**Exercise directions:** No pictures belong in the copy. Set down exactly the lines from the one that contains "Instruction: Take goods" through the end of the data.

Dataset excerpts
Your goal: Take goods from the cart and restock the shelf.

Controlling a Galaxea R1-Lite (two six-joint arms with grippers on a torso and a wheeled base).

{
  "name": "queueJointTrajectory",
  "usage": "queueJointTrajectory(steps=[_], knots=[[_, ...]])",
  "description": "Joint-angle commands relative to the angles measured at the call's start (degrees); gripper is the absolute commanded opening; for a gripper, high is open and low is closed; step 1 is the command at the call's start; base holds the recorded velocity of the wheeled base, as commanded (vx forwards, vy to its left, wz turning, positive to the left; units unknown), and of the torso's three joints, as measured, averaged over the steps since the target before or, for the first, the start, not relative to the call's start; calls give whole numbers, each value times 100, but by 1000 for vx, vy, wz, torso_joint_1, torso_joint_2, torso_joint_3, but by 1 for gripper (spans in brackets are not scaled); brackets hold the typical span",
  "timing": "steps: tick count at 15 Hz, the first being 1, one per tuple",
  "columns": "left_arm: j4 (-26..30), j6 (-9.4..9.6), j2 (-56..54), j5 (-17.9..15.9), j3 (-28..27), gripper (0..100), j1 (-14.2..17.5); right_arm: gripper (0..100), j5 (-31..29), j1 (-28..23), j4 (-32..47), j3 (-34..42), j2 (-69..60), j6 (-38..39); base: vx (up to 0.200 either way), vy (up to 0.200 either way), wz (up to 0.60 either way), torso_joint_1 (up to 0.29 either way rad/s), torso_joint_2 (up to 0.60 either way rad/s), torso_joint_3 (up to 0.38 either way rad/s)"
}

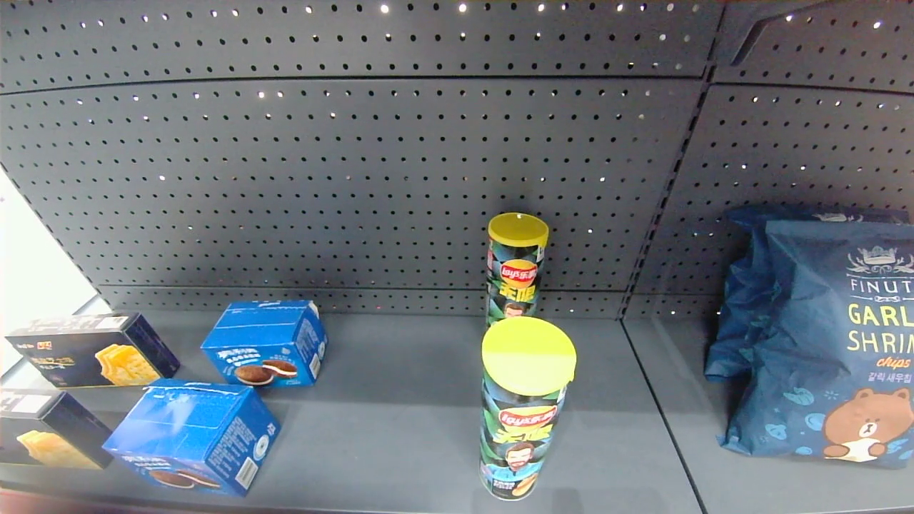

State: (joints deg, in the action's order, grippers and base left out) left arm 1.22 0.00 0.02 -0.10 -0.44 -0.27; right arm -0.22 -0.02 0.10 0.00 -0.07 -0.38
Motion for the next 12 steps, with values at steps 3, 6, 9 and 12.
queueJointTrajectory(steps=[3,6,9,12], knots=[[1,114,-2,-69,0,100,0,100,4,2,-1,0,7,3,0,0,0,0,0,0],[-8,141,-2,-105,9,100,0,100,4,2,-1,0,7,3,-67,0,0,1,1,1],[1,141,-2,-105,9,100,0,100,13,2,-1,0,7,3,0,0,0,0,0,0],[-8,141,-2,-105,9,100,0,100,13,2,-10,0,7,-6,0,0,0,0,0,0]])
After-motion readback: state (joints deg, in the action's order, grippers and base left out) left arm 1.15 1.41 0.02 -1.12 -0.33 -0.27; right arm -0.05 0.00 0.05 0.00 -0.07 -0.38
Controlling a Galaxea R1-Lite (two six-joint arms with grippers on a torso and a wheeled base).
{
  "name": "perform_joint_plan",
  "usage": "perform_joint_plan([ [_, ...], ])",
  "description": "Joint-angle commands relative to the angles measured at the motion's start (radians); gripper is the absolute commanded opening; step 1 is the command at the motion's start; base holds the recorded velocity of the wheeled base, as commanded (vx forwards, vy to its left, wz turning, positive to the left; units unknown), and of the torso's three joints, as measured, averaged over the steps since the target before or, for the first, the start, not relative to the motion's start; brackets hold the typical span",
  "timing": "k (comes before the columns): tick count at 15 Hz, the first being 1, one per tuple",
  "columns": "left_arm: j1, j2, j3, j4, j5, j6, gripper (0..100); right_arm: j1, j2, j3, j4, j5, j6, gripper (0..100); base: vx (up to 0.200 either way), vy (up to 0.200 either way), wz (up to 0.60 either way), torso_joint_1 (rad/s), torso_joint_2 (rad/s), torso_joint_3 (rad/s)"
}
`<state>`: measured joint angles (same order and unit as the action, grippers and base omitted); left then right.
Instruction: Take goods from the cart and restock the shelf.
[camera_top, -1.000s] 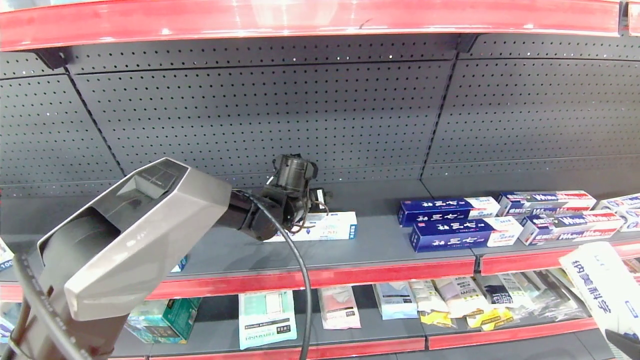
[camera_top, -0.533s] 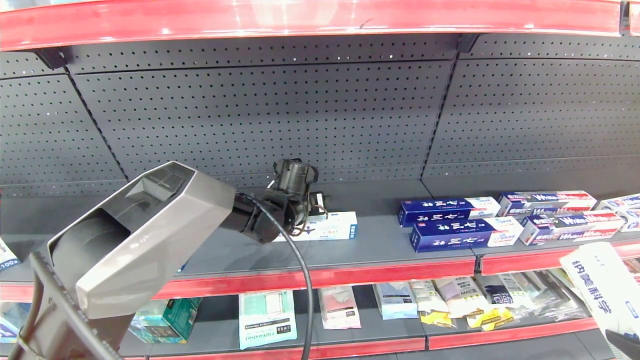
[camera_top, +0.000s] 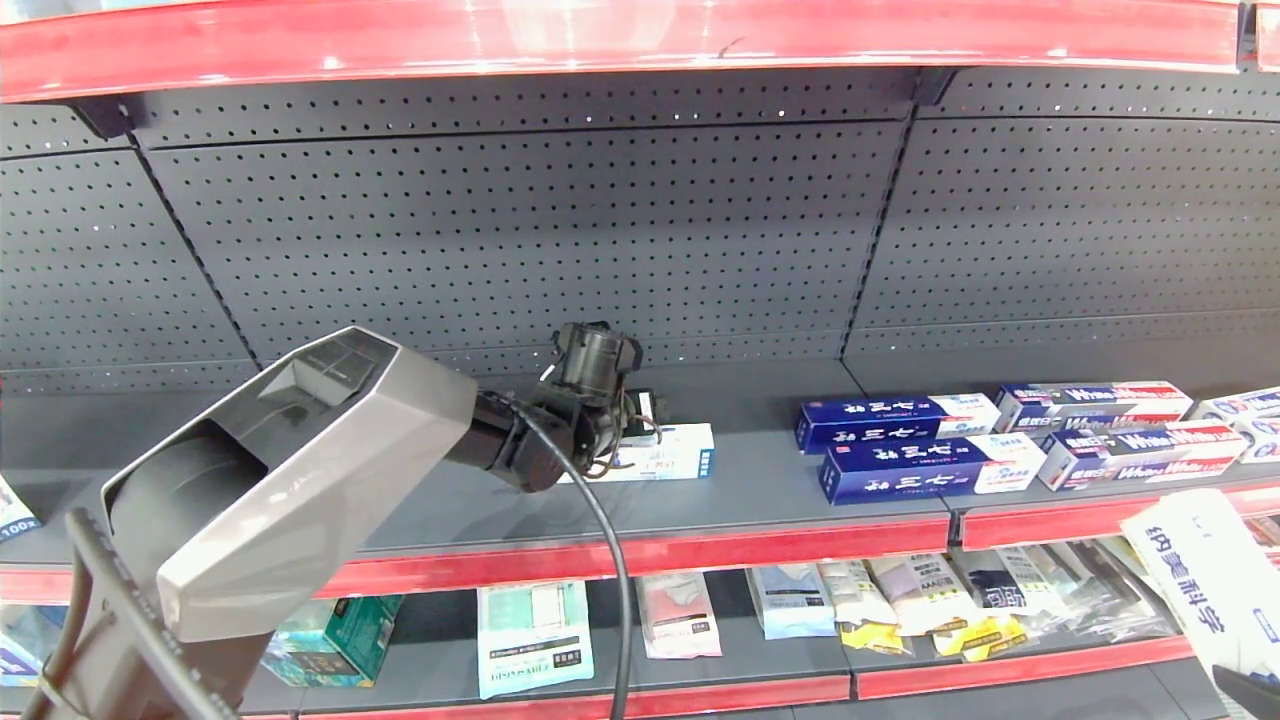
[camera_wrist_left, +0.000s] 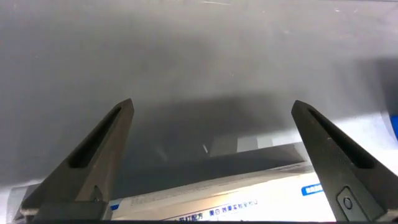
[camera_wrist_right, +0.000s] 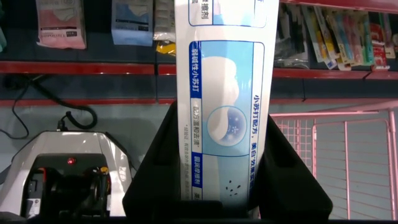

**Task output:**
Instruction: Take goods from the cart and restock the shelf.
[camera_top, -1.000s] 
[camera_top, -0.533s] 
[camera_top, +0.000s] 
[camera_wrist_left, +0.000s] 
[camera_wrist_right, +0.000s] 

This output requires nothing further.